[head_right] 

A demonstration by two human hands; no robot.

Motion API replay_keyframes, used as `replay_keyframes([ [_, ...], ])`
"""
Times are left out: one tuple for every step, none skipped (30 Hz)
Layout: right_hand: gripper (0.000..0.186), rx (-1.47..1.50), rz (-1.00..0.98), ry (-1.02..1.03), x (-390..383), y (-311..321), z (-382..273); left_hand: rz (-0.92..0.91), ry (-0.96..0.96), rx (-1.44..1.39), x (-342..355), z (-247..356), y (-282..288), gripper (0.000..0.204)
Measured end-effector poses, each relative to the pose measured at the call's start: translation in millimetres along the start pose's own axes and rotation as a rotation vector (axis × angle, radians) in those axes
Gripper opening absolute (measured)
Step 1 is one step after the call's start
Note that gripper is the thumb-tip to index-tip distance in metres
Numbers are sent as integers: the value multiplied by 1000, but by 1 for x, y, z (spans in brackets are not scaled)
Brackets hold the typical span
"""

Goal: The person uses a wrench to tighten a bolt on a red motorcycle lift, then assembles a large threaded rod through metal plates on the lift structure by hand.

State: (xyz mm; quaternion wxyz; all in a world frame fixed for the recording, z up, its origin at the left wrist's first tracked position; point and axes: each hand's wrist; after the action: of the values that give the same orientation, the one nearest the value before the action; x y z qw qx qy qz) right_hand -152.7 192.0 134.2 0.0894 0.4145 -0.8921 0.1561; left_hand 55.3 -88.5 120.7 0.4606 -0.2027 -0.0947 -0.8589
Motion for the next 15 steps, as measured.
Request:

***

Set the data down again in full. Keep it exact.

— Solution —
[head_right] 

A demonstration by two human hands; no robot.

Motion API replay_keyframes, used as `replay_keyframes([ [_, ...], ])`
"""
Times are left out: one tuple for every step, none skipped (30 Hz)
Layout: right_hand: gripper (0.000..0.186), rx (-1.47..1.50), rz (-1.00..0.98), ry (-1.02..1.03), x (-390..383), y (-311..321), z (-382..273); left_hand: rz (-0.92..0.91), ry (-0.96..0.96), rx (-1.44..1.39), x (-342..355), z (-247..356), y (-282..288), gripper (0.000..0.204)
Measured end-effector poses, each relative to the pose measured at the call's start: translation in millimetres along the start pose's own axes and rotation as a rotation vector (axis × angle, radians) in those axes
Gripper opening absolute (measured)
Step 1 is one step after the call's start
Note that gripper is the thumb-tip to index-tip distance in metres
Numbers are sent as integers: the value multiplied by 1000, but by 1 for x, y, z (spans in brackets are not scaled)
Brackets hold the typical span
"""

Goal: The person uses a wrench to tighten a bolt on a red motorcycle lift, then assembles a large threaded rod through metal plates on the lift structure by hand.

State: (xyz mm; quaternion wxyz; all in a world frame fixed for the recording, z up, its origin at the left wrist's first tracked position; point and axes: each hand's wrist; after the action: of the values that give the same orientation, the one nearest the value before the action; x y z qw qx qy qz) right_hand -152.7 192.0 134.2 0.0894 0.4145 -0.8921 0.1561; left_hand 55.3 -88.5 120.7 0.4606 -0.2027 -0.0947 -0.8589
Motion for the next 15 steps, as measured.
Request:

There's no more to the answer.